— What the task asks —
Give a verbatim copy of the data, leaving the pictures out.

— Recorded information —
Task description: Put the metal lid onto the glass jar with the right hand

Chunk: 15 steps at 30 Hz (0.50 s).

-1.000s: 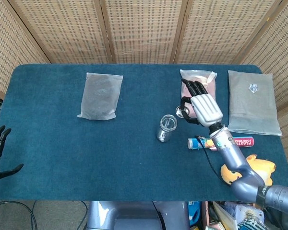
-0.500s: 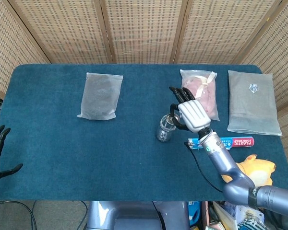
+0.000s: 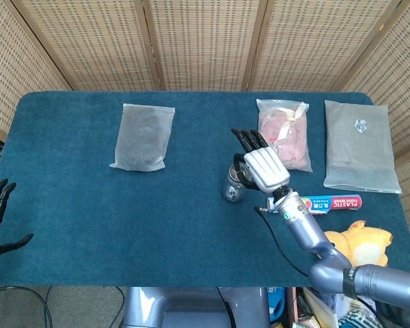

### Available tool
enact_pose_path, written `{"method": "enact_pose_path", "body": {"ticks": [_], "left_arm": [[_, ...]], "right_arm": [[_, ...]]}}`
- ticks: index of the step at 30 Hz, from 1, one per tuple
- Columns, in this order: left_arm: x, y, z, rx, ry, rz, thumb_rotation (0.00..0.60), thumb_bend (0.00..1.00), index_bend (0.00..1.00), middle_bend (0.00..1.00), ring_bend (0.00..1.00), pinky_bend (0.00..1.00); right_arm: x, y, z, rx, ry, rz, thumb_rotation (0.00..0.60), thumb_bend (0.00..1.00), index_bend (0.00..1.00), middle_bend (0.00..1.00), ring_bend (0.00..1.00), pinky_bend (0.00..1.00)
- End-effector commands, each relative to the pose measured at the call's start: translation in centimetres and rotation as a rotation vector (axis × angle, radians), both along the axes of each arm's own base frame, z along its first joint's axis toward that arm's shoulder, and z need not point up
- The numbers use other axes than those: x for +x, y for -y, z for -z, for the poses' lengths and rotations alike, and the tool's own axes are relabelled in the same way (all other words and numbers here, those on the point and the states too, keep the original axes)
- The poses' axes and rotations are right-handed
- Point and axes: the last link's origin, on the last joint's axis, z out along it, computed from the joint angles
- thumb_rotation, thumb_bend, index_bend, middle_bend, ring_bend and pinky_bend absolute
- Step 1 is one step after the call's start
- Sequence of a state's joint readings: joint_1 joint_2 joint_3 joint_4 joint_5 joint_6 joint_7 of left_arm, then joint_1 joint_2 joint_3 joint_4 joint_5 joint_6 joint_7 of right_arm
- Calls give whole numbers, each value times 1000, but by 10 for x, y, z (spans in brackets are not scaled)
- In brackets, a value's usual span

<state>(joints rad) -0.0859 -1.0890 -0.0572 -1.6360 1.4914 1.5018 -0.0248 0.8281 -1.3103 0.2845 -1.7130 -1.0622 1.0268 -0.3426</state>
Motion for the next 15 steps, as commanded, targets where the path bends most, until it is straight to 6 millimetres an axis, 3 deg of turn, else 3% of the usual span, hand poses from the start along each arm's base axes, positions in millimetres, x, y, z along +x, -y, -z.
{"method": "enact_pose_path", "body": {"ticks": [1, 12, 15], "left_arm": [[0, 0, 0, 0, 1, 0, 600, 72, 0, 0, 0, 0], [0, 0, -1, 2, 2, 0, 600, 72, 0, 0, 0, 0], [0, 0, -1, 3, 3, 0, 600, 73, 0, 0, 0, 0]], "right_arm": [[-1, 0, 1, -1, -1, 2, 600, 634, 633, 33, 0, 0], [-4, 2, 4, 3, -28, 3, 600, 634, 628, 27, 0, 0], [-5, 1, 5, 14, -33, 5, 600, 580, 490, 14, 0, 0]]}}
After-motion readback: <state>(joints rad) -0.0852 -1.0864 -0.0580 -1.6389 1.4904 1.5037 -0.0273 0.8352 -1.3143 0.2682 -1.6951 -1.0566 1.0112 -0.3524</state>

— Response below —
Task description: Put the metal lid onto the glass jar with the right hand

Chunk: 15 steps at 30 Hz (0.50 s).

-1.000s: 
-0.500s: 
+0.000s: 

### Available tool
enact_pose_path, written `{"method": "enact_pose_path", "body": {"ticks": [_], "left_arm": [[_, ...]], "right_arm": [[_, ...]]}}`
- ticks: index of the step at 30 Hz, from 1, one per tuple
- Columns, in this order: left_arm: x, y, z, rx, ry, rz, thumb_rotation (0.00..0.60), thumb_bend (0.00..1.00), index_bend (0.00..1.00), middle_bend (0.00..1.00), ring_bend (0.00..1.00), pinky_bend (0.00..1.00); right_arm: x, y, z, rx, ry, rz, thumb_rotation (0.00..0.60), thumb_bend (0.00..1.00), index_bend (0.00..1.00), middle_bend (0.00..1.00), ring_bend (0.00..1.00), pinky_bend (0.00..1.00)
- End-effector commands, each relative to the pose measured at the call's start: translation in centimetres and rotation as a rotation vector (axis × angle, radians), both along the axes of each arm's own base frame, z along its first joint's axis toward that arm's shoulder, and z need not point up
- The numbers use other axes than those: x for +x, y for -y, z for -z, for the poses' lengths and rotations alike, and the tool's own axes are relabelled in the same way (all other words and numbers here, those on the point and the states too, keep the original axes)
- The poses' axes and rotations are right-handed
- Point and axes: the last link's origin, on the last joint's axis, z out along it, computed from the joint angles
- thumb_rotation, thumb_bend, index_bend, middle_bend, ring_bend and pinky_bend absolute
- Step 1 is one step after the call's start
- Sequence of a state's joint readings: joint_1 joint_2 joint_3 joint_4 joint_5 joint_6 joint_7 of left_arm, then joint_1 joint_2 joint_3 joint_4 joint_5 joint_6 joint_7 of right_arm
- Calls give whole numbers, each value times 1000, but by 10 for x, y, z (spans in brackets are not scaled)
- In brackets, a value's usual span

<state>(joints rad) -0.0859 -1.0890 -0.0572 -1.6360 1.4914 1.5018 -0.0248 0.8281 -1.3103 0.2845 -1.7130 -1.0622 1.0268 -0.3426</state>
Motion for the next 15 steps, as commanded, targets where the path bends most, until it is straight to 6 millimetres an axis, 3 deg of turn, else 3% of the usual span, hand poses from the start along each arm's base axes, positions in millimetres, x, y, z along +x, -y, -z.
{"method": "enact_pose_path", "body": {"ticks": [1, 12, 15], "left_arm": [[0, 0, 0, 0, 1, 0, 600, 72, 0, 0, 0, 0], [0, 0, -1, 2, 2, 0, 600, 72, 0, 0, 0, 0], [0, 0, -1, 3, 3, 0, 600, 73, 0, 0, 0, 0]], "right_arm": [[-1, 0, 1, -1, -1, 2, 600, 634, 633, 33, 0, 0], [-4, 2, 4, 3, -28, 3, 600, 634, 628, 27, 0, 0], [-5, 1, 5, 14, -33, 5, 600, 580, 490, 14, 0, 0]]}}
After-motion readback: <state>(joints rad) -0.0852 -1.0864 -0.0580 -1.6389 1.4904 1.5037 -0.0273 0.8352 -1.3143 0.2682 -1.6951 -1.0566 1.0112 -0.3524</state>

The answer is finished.